Missing data present significant challenges to trend analysis of time series. Straightforward approaches consisting of supplementing missing data with constant or zero values or with linear trends can severely degrade the quality of the trend analysis, which significantly reduces the reliability of the trend analysis.
We present a robust adaptive approach to discover the trends from fragmented time series. The approach proposed in this paper is based on the HASF (Hypothesis-testing-based Adaptive Spline Filtering) trend analysis algorithm, which can accommodate non-uniform sampling and is therefore inherently robust to missing data.
HASF adapts the nodes of the spline based on hypothesis testing and variance minimization, which adds to its robustness. Further improvement is obtained by filling gaps by data estimated in an earlier trend analysis, provided by HASF itself. Three variants for filling the gaps of missing data are considered, the best of which seems to consist of filling significantly large gaps with linear splines matched for continuity and smoothness with cubic splines covering data-dense regions.
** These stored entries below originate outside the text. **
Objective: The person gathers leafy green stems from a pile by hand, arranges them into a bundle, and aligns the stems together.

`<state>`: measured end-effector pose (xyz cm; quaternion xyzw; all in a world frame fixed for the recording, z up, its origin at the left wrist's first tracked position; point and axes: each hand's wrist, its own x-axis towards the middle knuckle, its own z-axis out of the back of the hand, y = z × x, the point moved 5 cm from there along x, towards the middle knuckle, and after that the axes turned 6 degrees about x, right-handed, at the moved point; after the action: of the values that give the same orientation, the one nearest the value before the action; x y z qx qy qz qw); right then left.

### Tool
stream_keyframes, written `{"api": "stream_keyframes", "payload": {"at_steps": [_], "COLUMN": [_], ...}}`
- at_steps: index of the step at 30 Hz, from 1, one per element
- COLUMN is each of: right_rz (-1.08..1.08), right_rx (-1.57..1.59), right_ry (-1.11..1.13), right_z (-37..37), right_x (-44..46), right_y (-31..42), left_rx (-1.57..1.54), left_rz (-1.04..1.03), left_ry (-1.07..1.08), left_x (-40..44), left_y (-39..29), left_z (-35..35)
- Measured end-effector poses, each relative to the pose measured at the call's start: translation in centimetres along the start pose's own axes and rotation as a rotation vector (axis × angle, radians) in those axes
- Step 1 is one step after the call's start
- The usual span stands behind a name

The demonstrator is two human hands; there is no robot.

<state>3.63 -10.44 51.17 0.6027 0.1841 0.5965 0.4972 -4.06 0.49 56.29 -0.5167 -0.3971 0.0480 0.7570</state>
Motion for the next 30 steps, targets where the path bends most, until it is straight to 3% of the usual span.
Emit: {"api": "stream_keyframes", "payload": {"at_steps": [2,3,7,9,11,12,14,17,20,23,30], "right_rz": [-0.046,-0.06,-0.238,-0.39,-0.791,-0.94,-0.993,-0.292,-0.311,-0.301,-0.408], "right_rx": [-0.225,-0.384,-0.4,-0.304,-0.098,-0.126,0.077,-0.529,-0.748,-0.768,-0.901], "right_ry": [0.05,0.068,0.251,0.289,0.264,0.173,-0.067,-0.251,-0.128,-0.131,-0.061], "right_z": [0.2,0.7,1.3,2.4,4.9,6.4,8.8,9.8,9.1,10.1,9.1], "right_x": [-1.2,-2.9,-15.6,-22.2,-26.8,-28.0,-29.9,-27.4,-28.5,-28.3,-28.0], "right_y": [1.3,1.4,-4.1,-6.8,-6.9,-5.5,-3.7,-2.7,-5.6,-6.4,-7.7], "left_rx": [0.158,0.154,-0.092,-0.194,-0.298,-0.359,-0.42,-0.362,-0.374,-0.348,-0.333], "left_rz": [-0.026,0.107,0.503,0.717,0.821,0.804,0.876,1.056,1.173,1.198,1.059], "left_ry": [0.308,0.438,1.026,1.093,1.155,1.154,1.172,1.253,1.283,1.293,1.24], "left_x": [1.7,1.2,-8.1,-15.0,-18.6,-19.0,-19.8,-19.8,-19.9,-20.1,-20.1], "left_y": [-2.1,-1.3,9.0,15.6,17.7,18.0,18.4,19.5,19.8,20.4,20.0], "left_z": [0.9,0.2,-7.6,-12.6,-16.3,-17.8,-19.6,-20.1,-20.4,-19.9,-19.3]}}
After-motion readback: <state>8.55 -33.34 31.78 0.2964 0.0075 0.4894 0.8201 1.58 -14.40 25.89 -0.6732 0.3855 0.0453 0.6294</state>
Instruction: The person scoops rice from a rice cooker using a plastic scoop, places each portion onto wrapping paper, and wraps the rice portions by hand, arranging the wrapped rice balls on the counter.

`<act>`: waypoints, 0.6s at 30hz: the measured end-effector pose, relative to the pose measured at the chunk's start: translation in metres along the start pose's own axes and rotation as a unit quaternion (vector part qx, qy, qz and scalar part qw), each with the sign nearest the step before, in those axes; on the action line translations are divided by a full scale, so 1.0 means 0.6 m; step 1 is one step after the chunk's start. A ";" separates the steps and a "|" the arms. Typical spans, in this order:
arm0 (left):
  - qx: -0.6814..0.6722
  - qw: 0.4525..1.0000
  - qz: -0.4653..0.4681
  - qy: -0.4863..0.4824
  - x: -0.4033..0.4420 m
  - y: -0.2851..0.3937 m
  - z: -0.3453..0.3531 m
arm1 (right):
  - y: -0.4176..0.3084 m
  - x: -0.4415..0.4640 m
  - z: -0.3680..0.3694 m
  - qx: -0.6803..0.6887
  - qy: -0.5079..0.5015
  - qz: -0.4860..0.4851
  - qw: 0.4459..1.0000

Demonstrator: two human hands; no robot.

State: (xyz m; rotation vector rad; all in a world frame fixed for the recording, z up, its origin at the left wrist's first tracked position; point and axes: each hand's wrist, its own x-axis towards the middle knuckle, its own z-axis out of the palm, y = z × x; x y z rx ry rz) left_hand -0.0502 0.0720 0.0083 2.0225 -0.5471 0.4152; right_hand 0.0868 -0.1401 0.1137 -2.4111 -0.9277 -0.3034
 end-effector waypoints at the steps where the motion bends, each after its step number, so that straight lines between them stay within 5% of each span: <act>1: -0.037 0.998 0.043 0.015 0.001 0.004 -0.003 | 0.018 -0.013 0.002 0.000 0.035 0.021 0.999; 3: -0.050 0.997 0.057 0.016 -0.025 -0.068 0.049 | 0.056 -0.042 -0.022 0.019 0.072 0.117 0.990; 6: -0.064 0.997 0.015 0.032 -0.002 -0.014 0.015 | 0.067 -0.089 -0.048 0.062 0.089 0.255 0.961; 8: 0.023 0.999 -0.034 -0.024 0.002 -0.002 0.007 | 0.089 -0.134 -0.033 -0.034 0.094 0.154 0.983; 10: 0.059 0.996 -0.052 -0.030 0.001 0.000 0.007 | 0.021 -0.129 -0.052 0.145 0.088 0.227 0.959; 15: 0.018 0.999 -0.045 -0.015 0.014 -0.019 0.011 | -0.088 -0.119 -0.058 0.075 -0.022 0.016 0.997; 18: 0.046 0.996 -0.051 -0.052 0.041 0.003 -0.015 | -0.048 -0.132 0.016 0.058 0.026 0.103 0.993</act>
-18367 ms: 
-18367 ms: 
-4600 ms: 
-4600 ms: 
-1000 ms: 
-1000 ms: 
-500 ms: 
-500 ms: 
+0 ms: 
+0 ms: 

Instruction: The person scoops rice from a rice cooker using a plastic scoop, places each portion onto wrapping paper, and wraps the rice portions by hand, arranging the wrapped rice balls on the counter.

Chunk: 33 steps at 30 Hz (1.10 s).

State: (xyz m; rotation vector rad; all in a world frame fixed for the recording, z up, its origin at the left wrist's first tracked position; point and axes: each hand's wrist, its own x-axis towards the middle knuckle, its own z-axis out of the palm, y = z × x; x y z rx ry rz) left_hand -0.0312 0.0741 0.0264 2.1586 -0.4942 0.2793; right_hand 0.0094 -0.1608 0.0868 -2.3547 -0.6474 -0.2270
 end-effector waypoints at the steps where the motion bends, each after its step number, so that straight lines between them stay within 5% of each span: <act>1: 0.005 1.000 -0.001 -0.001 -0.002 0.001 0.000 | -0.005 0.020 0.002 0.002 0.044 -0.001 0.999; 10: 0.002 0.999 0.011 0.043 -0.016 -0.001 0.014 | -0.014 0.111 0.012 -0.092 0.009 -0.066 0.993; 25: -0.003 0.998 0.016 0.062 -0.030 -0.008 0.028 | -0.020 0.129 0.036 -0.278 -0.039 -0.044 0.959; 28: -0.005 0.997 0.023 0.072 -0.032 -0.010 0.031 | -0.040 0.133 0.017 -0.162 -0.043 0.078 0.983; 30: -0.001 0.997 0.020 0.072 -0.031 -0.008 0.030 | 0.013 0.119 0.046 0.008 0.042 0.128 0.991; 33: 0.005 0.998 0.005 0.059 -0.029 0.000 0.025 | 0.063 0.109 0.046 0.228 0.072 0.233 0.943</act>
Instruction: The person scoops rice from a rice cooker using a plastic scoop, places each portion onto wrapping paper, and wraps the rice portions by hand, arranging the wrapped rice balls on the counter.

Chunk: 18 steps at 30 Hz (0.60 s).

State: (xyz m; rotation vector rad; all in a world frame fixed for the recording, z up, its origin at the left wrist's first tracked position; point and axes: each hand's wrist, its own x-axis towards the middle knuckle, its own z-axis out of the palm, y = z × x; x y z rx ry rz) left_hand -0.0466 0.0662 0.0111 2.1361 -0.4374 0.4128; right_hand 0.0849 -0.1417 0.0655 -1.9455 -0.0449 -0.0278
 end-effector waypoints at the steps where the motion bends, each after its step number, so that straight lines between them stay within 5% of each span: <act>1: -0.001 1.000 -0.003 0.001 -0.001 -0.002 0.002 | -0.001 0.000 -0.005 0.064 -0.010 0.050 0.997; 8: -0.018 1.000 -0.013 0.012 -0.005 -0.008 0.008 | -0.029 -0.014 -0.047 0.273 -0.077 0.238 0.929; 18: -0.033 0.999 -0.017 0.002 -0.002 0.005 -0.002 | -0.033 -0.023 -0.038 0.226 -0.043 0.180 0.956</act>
Small gaps are ignored and addressed by the underlying cubic spline fitting.
Trend Analysis Algorithm: HASF (Hypothesis-testing-based Adaptive Spline Filtering)
The basic concept of HASF is to break the time series into flexible sections, each of which is curve-fitted with a cubic spline, and to impose appropriate constraints such as continuity and smoothness between the sections, a minimum or maximum section length, etc. The number of sections and the nodes between them are adapted from the data using hypothesis applied to the second statistics of the residual noise. Essentially, the nodes are adapted, provided that the standard errors due to the adaptation result in a statistically significant improvement, typically determined through an F-test.
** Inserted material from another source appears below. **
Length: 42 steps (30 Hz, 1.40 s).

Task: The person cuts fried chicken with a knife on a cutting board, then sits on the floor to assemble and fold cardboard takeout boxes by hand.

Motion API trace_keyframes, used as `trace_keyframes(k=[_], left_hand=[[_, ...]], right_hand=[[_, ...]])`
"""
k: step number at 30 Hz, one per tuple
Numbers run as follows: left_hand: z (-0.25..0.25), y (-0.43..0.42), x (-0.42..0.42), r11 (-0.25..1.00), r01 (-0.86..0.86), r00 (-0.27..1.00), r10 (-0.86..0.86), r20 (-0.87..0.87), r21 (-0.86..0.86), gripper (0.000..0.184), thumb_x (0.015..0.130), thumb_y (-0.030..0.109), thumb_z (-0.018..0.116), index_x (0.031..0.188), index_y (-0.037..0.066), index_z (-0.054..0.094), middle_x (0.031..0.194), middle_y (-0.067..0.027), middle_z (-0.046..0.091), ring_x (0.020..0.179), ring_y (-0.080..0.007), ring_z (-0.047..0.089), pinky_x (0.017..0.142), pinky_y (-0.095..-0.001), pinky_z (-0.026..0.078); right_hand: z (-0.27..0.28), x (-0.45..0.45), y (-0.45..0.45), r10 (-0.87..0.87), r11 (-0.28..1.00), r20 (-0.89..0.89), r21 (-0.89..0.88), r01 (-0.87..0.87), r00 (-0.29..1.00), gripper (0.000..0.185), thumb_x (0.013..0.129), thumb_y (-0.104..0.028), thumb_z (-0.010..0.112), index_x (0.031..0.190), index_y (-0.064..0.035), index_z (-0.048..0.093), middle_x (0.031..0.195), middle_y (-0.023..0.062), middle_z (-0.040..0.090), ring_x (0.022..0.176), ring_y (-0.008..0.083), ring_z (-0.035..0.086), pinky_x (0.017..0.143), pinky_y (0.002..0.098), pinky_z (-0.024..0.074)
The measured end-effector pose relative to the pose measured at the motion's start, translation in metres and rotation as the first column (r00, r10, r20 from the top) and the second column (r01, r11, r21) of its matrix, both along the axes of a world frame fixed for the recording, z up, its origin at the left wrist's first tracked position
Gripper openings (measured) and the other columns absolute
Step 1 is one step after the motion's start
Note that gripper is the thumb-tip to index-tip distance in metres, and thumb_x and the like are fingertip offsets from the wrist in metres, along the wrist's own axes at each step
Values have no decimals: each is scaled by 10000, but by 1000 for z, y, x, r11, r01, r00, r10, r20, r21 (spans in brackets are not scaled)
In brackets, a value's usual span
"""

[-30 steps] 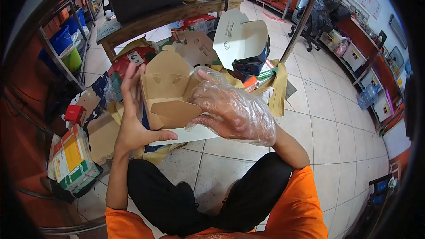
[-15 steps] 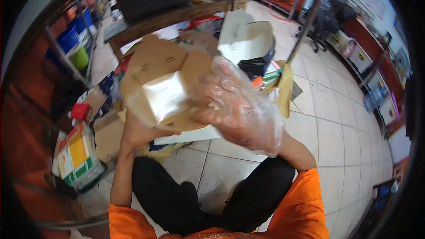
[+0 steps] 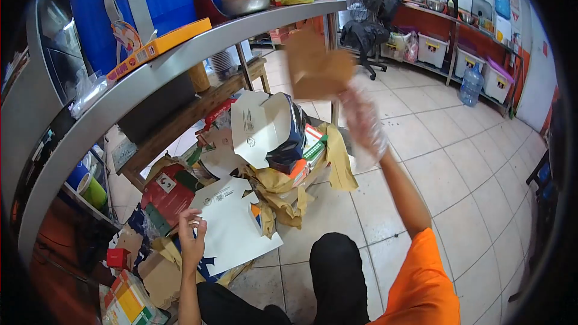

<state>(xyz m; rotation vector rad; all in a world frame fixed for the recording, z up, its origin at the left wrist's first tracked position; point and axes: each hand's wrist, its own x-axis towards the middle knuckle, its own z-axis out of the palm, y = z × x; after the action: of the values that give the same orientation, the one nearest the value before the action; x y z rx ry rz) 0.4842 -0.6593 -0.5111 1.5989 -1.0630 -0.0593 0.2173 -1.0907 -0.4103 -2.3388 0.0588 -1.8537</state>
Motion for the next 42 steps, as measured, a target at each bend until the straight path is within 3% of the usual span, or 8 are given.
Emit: trace_keyframes(k=[3, 10, 13, 25, 30, 35, 40, 42], left_hand=[[-4, -19, -2, 1000, -22, 999, 22, 24, -13, 203, 956, 147, 624, 1124, 46, 570, 1023, -39, 608, 945, -118, 568, 778, -262, 430], [-10, -55, -8, 995, 5, 999, -9, 31, 102, 196, 946, 121, 642, 1116, 48, 578, 919, -24, 628, 866, -100, 570, 719, -253, 415], [-3, -57, -13, 988, 52, 999, -54, 7, 148, 216, 937, 116, 652, 1125, 45, 572, 861, -24, 624, 807, -97, 553, 700, -252, 409], [11, -30, -15, 969, -6, 999, -7, 49, 248, 143, 987, 163, 586, 1008, 30, 635, 836, -28, 639, 759, -92, 532, 690, -253, 406], [12, -24, -18, 963, 1, 999, -14, 46, 270, 180, 975, 195, 610, 921, 24, 621, 729, -18, 571, 714, -93, 509, 651, -257, 383], [-8, -37, -23, 901, 43, 998, -60, 25, 433, 242, 980, 213, 604, 893, -12, 627, 696, -60, 572, 649, -126, 509, 613, -318, 422], [-47, -95, 1, 415, 15, 999, 28, -30, 910, 476, 901, 464, 657, 889, -12, 645, 730, -103, 631, 646, -161, 598, 547, -344, 462], [-63, -98, -2, 531, 98, 991, 22, -129, 842, 492, 884, 472, 658, 892, -19, 647, 758, -99, 644, 652, -164, 610, 542, -345, 478]], right_hand=[[68, -15, -94, -490, 720, 402, -314, 619, 774, 485, 896, -3, 561, 1371, 38, 471, 1310, 224, 567, 1232, 389, 534, 1079, 455, 406], [263, 31, -249, -929, 306, 20, -521, 797, 370, 324, 965, -229, 490, 1236, -78, 585, 1139, 236, 623, 1064, 429, 583, 931, 507, 461], [289, 62, -280, -705, 682, -58, -328, 654, 707, 263, 963, -256, 498, 1138, -86, 597, 941, 239, 664, 926, 432, 632, 815, 512, 497], [246, 54, -211, -214, 975, 218, 110, 194, 952, 488, 1019, -431, 472, 1361, -84, 503, 1001, 140, 595, 876, 269, 577, 747, 444, 469], [199, 21, -102, 183, 768, 512, 459, -447, 839, 521, 1038, -467, 423, 1401, -96, 463, 1104, 89, 523, 950, 198, 508, 775, 411, 431], [113, 22, -35, 850, 366, 12, 705, -608, 527, 647, 987, -655, 309, 1122, -70, 549, 949, 42, 540, 819, 143, 494, 711, 300, 424], [25, 59, 139, 812, 579, -495, 745, -330, 309, 602, 964, -570, 436, 1204, -28, 537, 954, 115, 594, 852, 231, 564, 744, 340, 466], [-6, 77, 194, 761, 647, -609, 693, -317, 221, 598, 955, -536, 487, 1237, -11, 533, 956, 145, 616, 865, 266, 592, 757, 355, 484]])
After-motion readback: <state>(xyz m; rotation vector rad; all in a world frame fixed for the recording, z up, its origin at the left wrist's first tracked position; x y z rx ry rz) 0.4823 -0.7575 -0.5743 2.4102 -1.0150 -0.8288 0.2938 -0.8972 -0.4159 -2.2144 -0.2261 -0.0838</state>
This involves three operations:
a) Inserting nodes: This operation is based on the null hypothesis that the variances of two residuals (before and after inserting a node) are equal. If the null hypothesis is rejected, (namely, that the F-statistic is significantly larger than 1), the current section can be divided into smaller sections by inserting a node. Note that in this way the heteroscedasticity of the residual error is reduced, and the trend estimated leaves a hopefully homoscedastic residual.
b) Shifting nodes: The shifting is simply determined by whether it improves the overall standard error. The shifting is first tested in the positive direction, and ifit fails to improve the error, the current node is shifted to the negative direction.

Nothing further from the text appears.